++++ Available data ++++

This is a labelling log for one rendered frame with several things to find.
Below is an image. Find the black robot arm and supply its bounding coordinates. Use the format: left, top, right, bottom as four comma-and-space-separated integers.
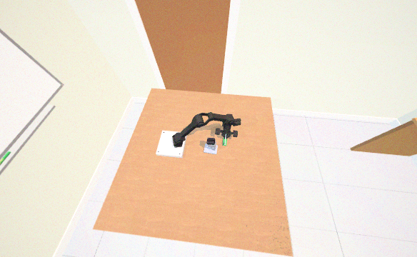
172, 112, 241, 148

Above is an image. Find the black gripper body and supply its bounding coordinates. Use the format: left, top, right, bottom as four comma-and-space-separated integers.
215, 127, 238, 137

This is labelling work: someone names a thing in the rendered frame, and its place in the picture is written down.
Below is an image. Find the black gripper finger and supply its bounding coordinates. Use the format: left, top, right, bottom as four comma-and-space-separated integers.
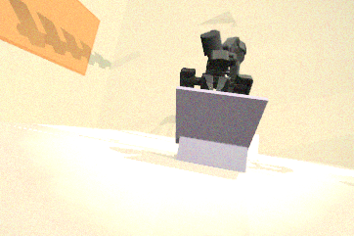
200, 74, 213, 90
216, 76, 231, 92

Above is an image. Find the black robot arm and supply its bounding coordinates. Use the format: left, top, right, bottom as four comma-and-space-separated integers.
200, 29, 246, 78

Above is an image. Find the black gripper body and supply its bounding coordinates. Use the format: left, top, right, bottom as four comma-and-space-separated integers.
180, 65, 253, 95

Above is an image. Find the grey switch panel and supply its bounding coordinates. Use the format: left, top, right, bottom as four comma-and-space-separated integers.
175, 86, 269, 173

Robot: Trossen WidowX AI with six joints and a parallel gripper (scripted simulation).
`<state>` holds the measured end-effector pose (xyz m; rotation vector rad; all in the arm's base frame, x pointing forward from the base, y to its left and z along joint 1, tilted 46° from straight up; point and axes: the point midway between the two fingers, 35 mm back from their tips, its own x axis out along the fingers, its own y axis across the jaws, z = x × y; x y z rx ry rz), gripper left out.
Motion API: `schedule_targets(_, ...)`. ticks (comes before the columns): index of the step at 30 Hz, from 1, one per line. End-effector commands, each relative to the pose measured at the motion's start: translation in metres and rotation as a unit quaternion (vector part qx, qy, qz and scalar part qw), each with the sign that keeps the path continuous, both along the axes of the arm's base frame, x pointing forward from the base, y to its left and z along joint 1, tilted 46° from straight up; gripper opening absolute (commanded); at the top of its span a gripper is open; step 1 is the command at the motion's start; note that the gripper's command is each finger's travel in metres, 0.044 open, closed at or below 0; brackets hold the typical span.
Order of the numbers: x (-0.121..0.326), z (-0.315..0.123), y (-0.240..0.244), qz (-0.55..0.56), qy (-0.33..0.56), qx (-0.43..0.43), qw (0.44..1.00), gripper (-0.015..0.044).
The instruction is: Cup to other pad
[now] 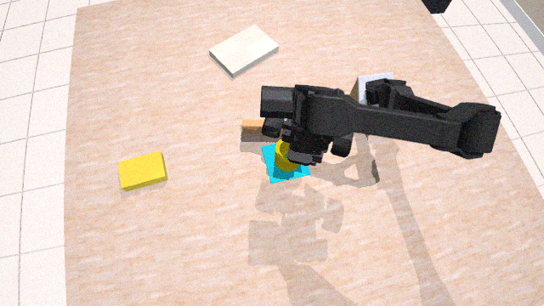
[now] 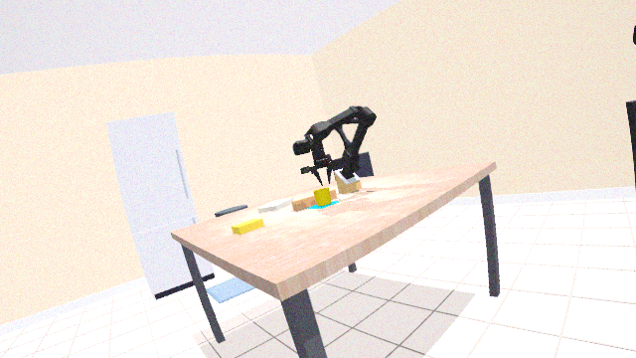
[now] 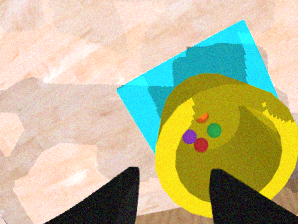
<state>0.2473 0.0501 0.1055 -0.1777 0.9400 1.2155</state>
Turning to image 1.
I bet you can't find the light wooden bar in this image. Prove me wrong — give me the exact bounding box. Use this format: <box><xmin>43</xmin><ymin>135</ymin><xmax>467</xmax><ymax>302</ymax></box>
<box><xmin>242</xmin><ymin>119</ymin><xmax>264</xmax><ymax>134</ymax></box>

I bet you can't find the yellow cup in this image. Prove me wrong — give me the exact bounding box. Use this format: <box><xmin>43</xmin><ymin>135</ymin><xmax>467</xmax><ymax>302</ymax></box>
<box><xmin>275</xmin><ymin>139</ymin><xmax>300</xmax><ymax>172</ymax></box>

++++

- [Task statement]:
Check each line of the records for the string "rendered" and copy those that have it.

- [Answer]:
This is a labelling log for one rendered frame with several things to find.
This is labelling work: someone names a thing in the rendered frame, and its place in the picture is written down.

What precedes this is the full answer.